652.3m pounds - because it's worth it


A Body Shop store in London. Photograph: Ben Stanstall/AFP
The Body Shop, with its distinctive green façade, started as a small shop in one of those small lanes in Brighton that thronged with shoppers on a Saturday afternoon.

Dame Anita Roddick and her husband started their enterprise in 1976, apparently to help support their two daughters.

The Body Shop not only became a pioneer of ethical consumption - it promotes natural products and opposes animal testing - but also provided a platform for Dame Anita's various causes, from the Ogoni people in Nigeria to the make poverty history campaign. Not many commercial companies carry a link to the declaration of human rights on their websites.

Wearing its sleeve on its heart, as it were, the company became one of the UK's most well-liked companies; in 1999 the Body Shop brand was voted the second most-trusted brand in the UK by the Consumers Association.

In agreeing to a £652.3m offer from L'oréal, Dame Anita said: "For both Gordon and I, this is without doubt the best 30th anniversary gift The Body Shop could have received."

Dame Anita and her husband will make £130m from the sale of their venture, a deserved reward for the hard graft of the past three decades, with their ups and downs.

The Body Shop went through a particularly tough time when it stumbled in the tough US market, as so many UK companies have done. More recently, the company has had to withstand the challenge from the omnivorous supermarkets.

Still, the two companies are very different. L'Oréal, with its Because I'm Worth It slogan, is, in many ways, the antithesis of The Body Shop, which shuns the glamourous image of the French giant.

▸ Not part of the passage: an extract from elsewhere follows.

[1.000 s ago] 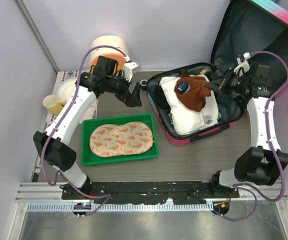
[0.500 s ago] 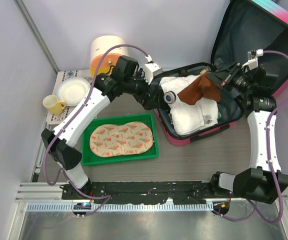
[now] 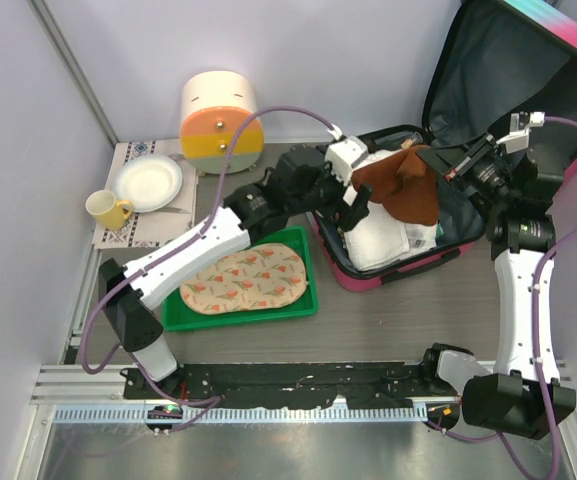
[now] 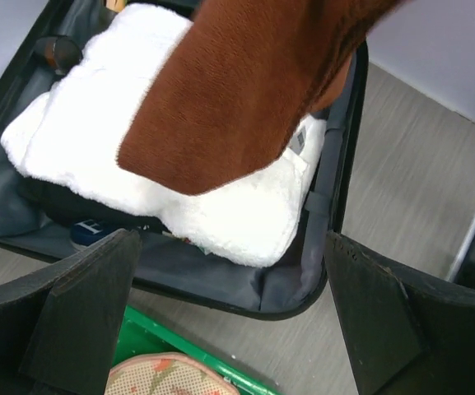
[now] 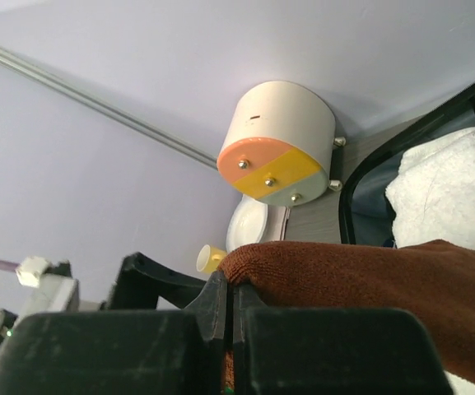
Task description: Open, take out, and arrange the luggage
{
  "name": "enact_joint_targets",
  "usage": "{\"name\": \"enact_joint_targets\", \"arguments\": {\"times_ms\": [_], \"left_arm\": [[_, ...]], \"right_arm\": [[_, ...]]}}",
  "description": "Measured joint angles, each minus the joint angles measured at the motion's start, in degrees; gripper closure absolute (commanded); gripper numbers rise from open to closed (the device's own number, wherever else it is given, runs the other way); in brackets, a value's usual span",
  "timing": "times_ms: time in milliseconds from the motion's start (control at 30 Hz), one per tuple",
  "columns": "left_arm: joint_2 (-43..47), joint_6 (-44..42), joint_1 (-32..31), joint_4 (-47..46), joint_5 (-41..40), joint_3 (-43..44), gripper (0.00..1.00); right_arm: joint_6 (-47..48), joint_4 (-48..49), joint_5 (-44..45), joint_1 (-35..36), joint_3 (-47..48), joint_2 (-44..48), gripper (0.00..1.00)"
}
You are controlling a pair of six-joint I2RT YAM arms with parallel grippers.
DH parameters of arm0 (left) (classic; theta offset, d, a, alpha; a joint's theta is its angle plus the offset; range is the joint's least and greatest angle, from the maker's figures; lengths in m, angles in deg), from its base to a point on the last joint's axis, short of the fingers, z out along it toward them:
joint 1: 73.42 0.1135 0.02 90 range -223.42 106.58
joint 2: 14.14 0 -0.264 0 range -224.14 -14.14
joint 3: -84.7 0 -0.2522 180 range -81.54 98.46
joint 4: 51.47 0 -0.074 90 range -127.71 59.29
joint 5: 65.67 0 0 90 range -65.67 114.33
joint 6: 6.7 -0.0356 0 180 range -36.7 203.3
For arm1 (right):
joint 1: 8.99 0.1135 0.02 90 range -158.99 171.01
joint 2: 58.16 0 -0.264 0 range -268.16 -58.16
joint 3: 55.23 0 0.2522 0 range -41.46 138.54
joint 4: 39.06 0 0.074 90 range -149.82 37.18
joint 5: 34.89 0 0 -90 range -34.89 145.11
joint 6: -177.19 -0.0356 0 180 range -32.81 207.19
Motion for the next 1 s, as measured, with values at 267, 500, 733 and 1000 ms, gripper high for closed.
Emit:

When Dame Anita says L'Oré displays "visionary leadership in wanting to be an authentic advocate and supporter of our values", a degree of scepticism may be in order.

Some of The Body Shop's true believers might desert the company now that it has become part of a giant multinational. But the trend is for multinationals to buy niche players such as Body Shops to reach new customers. McDonalds buys Pret a Manger, Cadbury Schweppes takes over the Green & Black's organic chocolate business and Unilever gobbles up Ben & Jerry's ice cream company.

The trick for the mother ship companies is to allow their takeover targets to exercise enough autonomy to retain their identity. L'Oréal says it respects The Body Shop's identity and values. Body Shop employees and loyalists will be watching like hawks to see if L'Oréal puts those sentiments into practice.